Inventory is a term that refers to the items that your company has purchased with the goal of reselling them to customers. Since it has a value, inventory is recorded as a company asset on your balance sheet. But if it becomes outdated, damaged, or the market price for that kind of goods declines, it might quickly lose its worth.
Inventory accounting can help you determine the cost of inventory and its value. This is crucial when determining selling prices, obtaining insurance, creating a budget, calculating taxes, or selling your business. You can also use it to determine where in your company you are making the most money. Proper management and accounting of inventory can make a huge difference to your profitability and the overall business.
How Inventory Accounting Works
GAAP requires companies to accurately record inventory following a strict set of guidelines. It forbids companies from both overstating or understating the value of their inventory because doing so could result in an inflated valuation for the business. Inventory counts as a business asset, so overstating its worth may give the appearance that a company has more assets than it actually does.
Fashion retailers, manufacturers, and wholesalers all need to use inventory accounting as an essential business strategy. Since the price of identical products might fluctuate over time, many of these enterprises struggle to assign a value to inventory that is currently in stock as opposed to inventory that has already been sold.
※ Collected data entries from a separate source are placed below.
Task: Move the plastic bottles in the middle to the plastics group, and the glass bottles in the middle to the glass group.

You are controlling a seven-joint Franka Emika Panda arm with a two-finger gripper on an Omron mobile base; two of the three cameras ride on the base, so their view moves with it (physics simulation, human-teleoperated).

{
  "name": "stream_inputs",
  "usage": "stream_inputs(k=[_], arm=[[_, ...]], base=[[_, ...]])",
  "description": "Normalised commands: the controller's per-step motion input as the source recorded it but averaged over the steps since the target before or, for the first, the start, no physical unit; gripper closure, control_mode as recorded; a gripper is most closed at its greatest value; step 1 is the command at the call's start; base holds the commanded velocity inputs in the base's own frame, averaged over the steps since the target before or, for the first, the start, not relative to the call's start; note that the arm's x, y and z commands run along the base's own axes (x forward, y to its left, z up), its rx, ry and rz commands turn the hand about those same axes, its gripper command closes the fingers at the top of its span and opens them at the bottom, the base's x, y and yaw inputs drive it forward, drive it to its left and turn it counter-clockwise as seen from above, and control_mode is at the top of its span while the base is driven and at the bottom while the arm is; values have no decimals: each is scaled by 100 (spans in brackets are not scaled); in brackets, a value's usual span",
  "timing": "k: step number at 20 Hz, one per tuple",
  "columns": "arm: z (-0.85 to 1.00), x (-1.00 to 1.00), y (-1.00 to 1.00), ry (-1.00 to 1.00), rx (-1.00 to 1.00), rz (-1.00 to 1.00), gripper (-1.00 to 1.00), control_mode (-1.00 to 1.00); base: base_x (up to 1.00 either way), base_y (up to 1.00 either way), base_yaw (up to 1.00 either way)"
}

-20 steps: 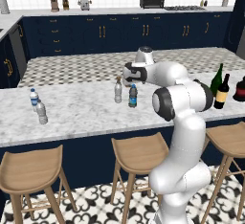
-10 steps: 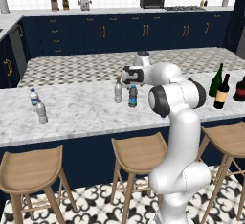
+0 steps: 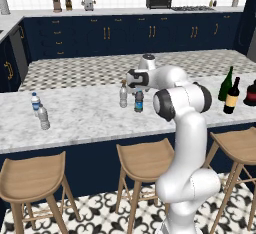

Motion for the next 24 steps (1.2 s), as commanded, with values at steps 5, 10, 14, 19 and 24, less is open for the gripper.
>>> stream_inputs(k=[5,10,14,19,24], arm=[[-7,18,0,2,0,2,-100,-100],[-11,3,0,1,0,1,-100,-100],[0,0,0,1,0,0,100,-100],[0,0,0,0,0,0,100,-100],[0,-18,0,-1,0,0,100,-100]], base=[[0,0,0],[0,0,0],[0,0,0],[0,0,0],[0,0,0]])
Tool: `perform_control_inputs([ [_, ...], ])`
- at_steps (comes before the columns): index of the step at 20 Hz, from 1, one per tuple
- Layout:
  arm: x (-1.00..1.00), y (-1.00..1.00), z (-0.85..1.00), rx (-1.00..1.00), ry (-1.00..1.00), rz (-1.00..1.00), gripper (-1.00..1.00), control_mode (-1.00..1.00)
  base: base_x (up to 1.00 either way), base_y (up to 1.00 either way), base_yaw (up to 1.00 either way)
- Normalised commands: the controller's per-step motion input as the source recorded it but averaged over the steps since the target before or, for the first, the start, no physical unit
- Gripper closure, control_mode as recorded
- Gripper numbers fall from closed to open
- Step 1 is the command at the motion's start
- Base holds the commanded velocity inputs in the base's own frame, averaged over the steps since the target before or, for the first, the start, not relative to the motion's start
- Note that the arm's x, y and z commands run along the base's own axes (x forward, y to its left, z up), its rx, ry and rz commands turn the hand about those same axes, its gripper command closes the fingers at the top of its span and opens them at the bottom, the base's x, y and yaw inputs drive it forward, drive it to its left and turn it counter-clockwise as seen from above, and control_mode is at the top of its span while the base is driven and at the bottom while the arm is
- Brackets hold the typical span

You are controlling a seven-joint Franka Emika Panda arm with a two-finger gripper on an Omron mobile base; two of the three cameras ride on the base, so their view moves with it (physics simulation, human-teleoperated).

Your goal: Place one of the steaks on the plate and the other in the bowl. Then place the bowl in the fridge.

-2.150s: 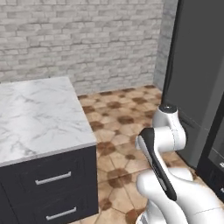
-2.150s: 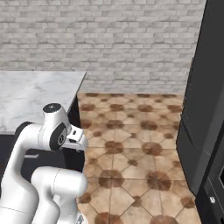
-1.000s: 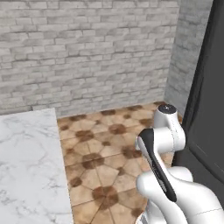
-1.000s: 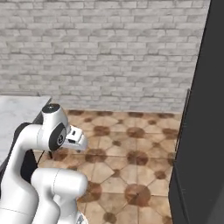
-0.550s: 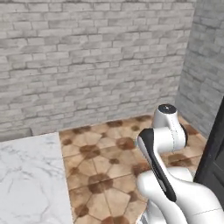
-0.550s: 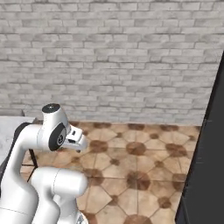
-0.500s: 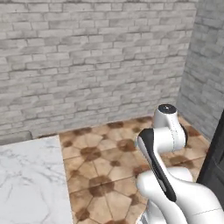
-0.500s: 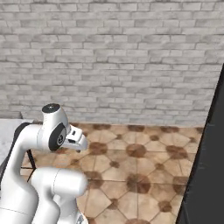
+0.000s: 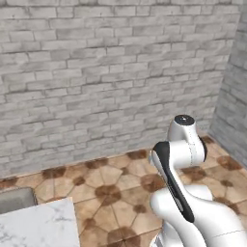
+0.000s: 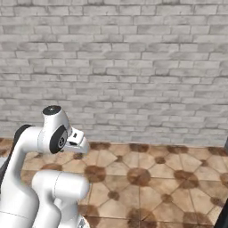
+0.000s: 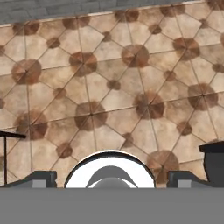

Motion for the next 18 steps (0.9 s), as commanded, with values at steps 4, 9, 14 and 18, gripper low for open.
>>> perform_control_inputs([
  [4, 0.00, 0.00, 0.00, 0.00, 0.00, 0.00, -1.00, 1.00, 1.00, -0.06, 0.00],
  [9, 0.00, 0.00, 0.00, 0.00, 0.00, 0.00, -1.00, 1.00, 1.00, -0.10, 0.00],
  [14, 0.00, 0.00, 0.00, 0.00, 0.00, 0.00, -1.00, 1.00, 1.00, -0.29, -0.09],
  [18, 0.00, 0.00, 0.00, 0.00, 0.00, 0.00, -1.00, 1.00, 1.00, -0.50, -0.20],
])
Companies are required to choose an accounting inventory method in their first year of operation, and while changing the method later on is possible, doing so can be very difficult. For this reason, business owners should carefully compare inventory accounting policies to decide which is best for them not only now but also in the future as their business (and the inventory amount) expands.
Benefits of Inventory Accounting
Inventory accounting improves the financial picture of a company, and this is probably its most significant benefit. Here are some ways in which inventory analysis, proper inventory management and accounting can help you earn as well as save money:
- Avoid cash flow issues. If your stock levels are properly tracked and managed, you’ll never have too much money locked up in surplus inventory. You’ll be able to spend that money on other expenses or expanding your business.
- Maximize sales. Be aware of when you are running out on a certain inventory item in order to prevent ever having to turn away customers.
- Reduce expenses. Lower storage (and write-off) expenses by ordering fewer of your slow-moving items of inventory.
- Better decision-making. Inventory accounting helps in the preparation of financial and revenue estimates, thus enabling the business owner to make wise decisions when it comes to inventory purchases.
- Get better deals. Knowing which are your best-selling products can enable you to place larger orders at a lower cost per unit.
- Determine where you make a profit. By accurately tracking stock costs, you’ll be able to determine the true margin that products earn you.
- Do more effective marketing. You can better prepare for promotions by recognizing seasonal sales trends.
Inventory Accounting Methods
There are three main inventory accounting methods that companies use: LIFO (Last In, First Out), FIFO (First In, First Out), and WAC (Weighted Average Cost).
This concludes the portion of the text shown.